• [Task statement]: Give back all of the data, word for word.
-------- Exercise data --------
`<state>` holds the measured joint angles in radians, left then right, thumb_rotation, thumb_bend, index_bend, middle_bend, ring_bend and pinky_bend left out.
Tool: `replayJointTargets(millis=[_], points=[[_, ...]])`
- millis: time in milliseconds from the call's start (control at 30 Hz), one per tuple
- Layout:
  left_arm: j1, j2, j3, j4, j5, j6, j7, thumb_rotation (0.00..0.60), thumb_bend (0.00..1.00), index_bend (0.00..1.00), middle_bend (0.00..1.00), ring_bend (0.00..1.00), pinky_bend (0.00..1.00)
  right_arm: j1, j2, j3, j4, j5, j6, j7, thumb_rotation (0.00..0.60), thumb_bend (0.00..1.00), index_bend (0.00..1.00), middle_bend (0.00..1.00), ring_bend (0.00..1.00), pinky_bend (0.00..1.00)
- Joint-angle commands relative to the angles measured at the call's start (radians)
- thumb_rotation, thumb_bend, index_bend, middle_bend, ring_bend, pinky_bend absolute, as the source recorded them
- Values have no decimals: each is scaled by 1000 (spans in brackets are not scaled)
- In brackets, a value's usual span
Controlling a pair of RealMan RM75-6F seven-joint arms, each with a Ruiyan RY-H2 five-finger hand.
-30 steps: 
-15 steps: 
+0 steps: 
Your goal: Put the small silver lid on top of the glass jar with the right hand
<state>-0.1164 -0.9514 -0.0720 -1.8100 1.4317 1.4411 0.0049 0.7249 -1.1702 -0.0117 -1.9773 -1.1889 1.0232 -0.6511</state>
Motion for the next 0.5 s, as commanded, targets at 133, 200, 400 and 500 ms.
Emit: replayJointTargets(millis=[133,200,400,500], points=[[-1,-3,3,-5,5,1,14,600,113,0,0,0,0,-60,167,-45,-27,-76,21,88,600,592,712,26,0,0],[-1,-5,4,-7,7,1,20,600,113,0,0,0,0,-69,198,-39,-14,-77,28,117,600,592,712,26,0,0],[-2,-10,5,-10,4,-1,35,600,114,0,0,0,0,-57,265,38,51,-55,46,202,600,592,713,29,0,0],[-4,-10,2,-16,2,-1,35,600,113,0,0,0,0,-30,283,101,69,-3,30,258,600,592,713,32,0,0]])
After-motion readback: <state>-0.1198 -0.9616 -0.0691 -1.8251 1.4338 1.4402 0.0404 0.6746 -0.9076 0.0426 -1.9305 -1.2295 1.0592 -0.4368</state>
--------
• [Output for this task]:
`<state>` holds the measured joint angles in radians, left then right, thumb_rotation, thumb_bend, index_bend, middle_bend, ring_bend and pinky_bend left out.
Tool: `replayJointTargets(millis=[_], points=[[_, ...]])`
- millis: time in milliseconds from the call's start (control at 30 Hz), one per tuple
- Layout:
  left_arm: j1, j2, j3, j4, j5, j6, j7, thumb_rotation (0.00..0.60), thumb_bend (0.00..1.00), index_bend (0.00..1.00), middle_bend (0.00..1.00), ring_bend (0.00..1.00), pinky_bend (0.00..1.00)
  right_arm: j1, j2, j3, j4, j5, j6, j7, thumb_rotation (0.00..0.60), thumb_bend (0.00..1.00), index_bend (0.00..1.00), middle_bend (0.00..1.00), ring_bend (0.00..1.00), pinky_bend (0.00..1.00)
- Joint-angle commands relative to the angles measured at the call's start (radians)
- thumb_rotation, thumb_bend, index_bend, middle_bend, ring_bend, pinky_bend absolute, as the source recorded them
- Values have no decimals: each is scaled by 1000 (spans in brackets are not scaled)
- In brackets, a value's usual span
Controlling a pair of RealMan RM75-6F seven-joint arms, each with a Ruiyan RY-H2 five-finger hand.
-30 steps: 
-15 steps: 
+0 steps: 
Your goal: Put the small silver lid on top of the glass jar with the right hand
<state>-0.1164 -0.9514 -0.0720 -1.8100 1.4317 1.4411 0.0049 0.7249 -1.1702 -0.0117 -1.9773 -1.1889 1.0232 -0.6511</state>
Motion for the next 0.5 s, as commanded, targets at 133, 200, 400 and 500 ms.
Emit: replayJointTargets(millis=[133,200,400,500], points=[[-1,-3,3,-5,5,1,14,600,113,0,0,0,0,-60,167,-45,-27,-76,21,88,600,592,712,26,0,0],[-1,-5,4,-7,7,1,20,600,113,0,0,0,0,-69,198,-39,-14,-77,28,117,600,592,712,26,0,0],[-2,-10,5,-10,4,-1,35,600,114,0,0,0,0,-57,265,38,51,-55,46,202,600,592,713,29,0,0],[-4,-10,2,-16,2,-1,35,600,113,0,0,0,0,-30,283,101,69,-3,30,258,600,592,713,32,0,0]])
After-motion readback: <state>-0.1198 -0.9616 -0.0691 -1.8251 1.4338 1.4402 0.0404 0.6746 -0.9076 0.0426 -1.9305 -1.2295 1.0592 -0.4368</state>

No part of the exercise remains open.